Run, hide and fight: Active shooter and situational awareness event held on campus


Photograph of Utica University campus in the winter time.

Diana Sidorevich, Contributing Writer

Shad Crowe, vice president for Facilities and Emergency Management, urged staff and students to be attentive and aware of their surroundings during an informational session on situational awareness and response to a deadly shooter incident.

A group of 17, including students, staff and faculty, gathered in Hislop Hall on Feb. 21 to learn how to spot warning signs or potentially dangerous behavior and what to do when a threatening situation arises.

“What I’m saying is, everybody in this community owns a piece of this, whether they want to or not, we all own a piece of this,” Crowe said. 

Community members’ awareness of their surroundings is vital in case a threatening situation occurs. Questions to test awareness include: How many exits are in the building? What color is the car you parked next to? Do you know where the nearest exit is at the moment? Are you noticing, or are you on your phone? 

About 95% of homicides are committed by people who aren’t diagnosed with a mental health disorder, according to Crowe. 

“It’s not the people you think are crazy; it’s normal people but you just don’t know,” Crowe said.

Warning signs of a potential shooter or aggressive deadly behavior include irate and antagonizing behavior, someone having a string of bad days or overreacting for minor reasons and conceptualizing and talking about guns.

If an active shooter situation arises and officials call for a lockdown, that means staying in place, said Crowe. If a lockdown is not announced, the best course of action is to ‘run, hide and fight.’ Every situation is different so he encourages people to respond to the circumstances at the moment. If facing an attack, try to obstruct the attacker’s balance and airways. Crowe says it’s best to practice being mentally prepared to not freeze during emergencies. 

Some tips that increase awareness are:

  • Vary the entrance and exit doors you use entering a building to familiarize yourself with the layout
  • Be attentive when someone walks in the door
  • Notice the cars you walk next to and the people you sit next to
  • Don’t allow unusual behavior like someone shutting the door when they enter a room

When trying to stress the importance of paying attention to surroundings, Crowe compared violent predators to sharks ready to attack.

“How do sharks eat?” Crowe asked. 

They swim by repeatedly, closer and closer, checking if the prey reacts. 

“That’s what these bad guys do,” Crowe said.

School shooters often perform dry runs and get to know a location and target areas within it. 

“It’s incumbent upon all of us to pay attention,” Crowe said.

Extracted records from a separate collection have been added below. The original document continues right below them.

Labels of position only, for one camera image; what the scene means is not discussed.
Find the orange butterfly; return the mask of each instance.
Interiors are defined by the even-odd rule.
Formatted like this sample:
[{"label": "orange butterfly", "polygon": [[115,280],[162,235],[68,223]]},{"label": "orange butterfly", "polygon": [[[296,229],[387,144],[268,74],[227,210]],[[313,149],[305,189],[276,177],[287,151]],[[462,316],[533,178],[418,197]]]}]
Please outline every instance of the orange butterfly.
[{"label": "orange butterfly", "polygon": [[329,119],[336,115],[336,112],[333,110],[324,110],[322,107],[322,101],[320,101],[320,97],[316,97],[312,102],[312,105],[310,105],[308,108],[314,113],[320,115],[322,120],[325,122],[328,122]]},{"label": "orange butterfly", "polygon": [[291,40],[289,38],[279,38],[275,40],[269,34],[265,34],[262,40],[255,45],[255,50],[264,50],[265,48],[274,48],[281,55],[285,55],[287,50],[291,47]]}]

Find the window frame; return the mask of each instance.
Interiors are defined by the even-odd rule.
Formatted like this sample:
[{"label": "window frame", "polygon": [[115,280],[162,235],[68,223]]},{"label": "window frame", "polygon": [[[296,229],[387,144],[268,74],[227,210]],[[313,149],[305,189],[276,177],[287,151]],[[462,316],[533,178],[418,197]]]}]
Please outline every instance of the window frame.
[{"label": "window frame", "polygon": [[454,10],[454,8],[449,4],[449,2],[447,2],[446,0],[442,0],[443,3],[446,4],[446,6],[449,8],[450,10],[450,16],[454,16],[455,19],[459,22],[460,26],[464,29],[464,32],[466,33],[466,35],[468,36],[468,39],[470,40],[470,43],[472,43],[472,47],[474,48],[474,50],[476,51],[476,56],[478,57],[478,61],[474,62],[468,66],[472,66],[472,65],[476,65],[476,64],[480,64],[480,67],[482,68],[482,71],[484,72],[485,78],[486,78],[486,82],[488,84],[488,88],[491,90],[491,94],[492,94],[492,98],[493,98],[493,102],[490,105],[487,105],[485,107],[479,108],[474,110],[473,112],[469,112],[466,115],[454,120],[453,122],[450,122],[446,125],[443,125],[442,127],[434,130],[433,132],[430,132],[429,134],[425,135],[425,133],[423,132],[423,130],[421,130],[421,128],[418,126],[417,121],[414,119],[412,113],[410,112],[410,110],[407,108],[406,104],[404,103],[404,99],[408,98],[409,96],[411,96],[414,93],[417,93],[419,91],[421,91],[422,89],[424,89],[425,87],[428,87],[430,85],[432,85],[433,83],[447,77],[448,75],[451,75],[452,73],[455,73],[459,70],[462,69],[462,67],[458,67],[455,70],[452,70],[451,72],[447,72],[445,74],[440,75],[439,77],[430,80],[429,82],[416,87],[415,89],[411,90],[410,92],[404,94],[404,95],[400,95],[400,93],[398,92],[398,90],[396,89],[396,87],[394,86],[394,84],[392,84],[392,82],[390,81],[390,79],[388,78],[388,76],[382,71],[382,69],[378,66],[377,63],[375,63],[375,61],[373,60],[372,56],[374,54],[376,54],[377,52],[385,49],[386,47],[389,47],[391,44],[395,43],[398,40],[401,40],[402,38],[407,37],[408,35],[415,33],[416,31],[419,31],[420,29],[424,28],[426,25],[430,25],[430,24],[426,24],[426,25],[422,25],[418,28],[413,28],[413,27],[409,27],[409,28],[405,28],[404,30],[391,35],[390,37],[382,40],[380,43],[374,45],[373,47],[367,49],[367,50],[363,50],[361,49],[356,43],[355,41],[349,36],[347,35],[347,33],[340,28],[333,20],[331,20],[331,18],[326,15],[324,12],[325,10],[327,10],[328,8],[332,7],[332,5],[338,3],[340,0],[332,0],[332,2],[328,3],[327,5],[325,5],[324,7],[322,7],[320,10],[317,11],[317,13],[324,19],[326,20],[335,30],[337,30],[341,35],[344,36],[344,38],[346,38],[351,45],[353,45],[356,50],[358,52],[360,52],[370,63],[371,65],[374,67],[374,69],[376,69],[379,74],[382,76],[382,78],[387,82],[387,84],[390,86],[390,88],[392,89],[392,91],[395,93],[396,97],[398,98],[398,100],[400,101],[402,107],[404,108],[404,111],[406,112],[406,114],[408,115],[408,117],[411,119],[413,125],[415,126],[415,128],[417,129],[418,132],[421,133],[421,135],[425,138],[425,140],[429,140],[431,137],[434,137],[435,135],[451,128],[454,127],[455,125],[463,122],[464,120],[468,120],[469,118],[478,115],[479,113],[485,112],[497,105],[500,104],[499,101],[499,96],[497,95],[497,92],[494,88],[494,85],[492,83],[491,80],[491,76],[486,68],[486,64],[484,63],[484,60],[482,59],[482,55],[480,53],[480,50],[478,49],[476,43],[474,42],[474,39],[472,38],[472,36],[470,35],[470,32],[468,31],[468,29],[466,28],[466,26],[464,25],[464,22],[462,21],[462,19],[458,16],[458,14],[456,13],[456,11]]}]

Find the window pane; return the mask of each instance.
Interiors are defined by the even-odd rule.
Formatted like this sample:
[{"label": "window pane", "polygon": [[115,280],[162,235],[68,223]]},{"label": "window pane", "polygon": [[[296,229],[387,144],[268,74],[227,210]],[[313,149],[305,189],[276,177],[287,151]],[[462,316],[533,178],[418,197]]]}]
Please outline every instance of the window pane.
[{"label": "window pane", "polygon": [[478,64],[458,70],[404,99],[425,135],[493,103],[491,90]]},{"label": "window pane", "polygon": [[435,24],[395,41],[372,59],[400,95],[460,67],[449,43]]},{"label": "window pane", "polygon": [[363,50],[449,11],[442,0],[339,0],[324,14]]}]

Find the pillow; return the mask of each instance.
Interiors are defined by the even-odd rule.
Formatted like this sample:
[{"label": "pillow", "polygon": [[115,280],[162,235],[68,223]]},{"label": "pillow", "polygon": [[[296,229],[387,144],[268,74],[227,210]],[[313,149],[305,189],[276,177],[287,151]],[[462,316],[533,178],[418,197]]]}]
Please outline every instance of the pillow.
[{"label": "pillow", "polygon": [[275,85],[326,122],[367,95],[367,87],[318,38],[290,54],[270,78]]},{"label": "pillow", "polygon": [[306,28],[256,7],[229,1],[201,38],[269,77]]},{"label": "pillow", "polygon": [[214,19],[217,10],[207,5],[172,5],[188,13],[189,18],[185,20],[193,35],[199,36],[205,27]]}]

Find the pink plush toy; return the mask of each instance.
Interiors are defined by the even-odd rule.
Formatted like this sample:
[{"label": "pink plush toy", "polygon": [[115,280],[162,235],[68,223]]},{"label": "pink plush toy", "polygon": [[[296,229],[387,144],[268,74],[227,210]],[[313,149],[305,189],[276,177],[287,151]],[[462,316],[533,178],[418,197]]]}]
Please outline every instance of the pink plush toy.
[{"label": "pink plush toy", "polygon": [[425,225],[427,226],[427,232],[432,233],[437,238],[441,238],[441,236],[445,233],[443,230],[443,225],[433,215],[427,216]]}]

Some attendees voiced concern about an insufficient officer presence on campus and the access that delivery services, such as Amazon, FedEx and food delivery vehicles, have to campus.

“Manpower would really be a better deterrent,” said John Keating, supervisor of Utica University’s athletic dome. “During COVID we had a guard at the front. Only our people could get in, so I think it’s wild that we talk about how important this is, but then an $18 an-hour job we can’t handle?”

Crowe said other jobs offer more pay to potential employees and even law enforcement is struggling to get officers. 

Vice President of DEI and Student Transition Anthony Baird questioned whether creating a fortress or being disguised is better for the campus. Crowe assured attendees that the Utica campus is surrounded by a number of police departments and unarmed security officers are more approachable to students. 

Since beginning his job on Utica’s campus, Crowe has implemented access control and strategic camera placement in areas of low visibility and improved lighting on campus, including parking lots and pathways. These act as deterrents to aggressive or violent actions.

Crowe is working in several areas to increase safety. One safety measure includes implementing a loading dock which would act as a checkpoint for delivery vehicles and personnel. He is also working on a silent barricade to provide protection for the building and points of entry in the case of an intentional or unintentional accident. Crowe also mentioned increasing safety in high-traffic areas such as the library that often have visitors. 

On March 24, Crowe and his team will roll out an app by AppArmor called USAFE that will integrate the current campus alerts app. The app will have features where students can report tips, share ‘friend walks’ that invite a friend on campus to monitor the user’s location as they walk from place to place, submit requests for facility updates, access a live Twitter feed during games, and more.

Crowe encourages students to download the app once it comes out to increase communication between students and safety personnel in a simpler manner.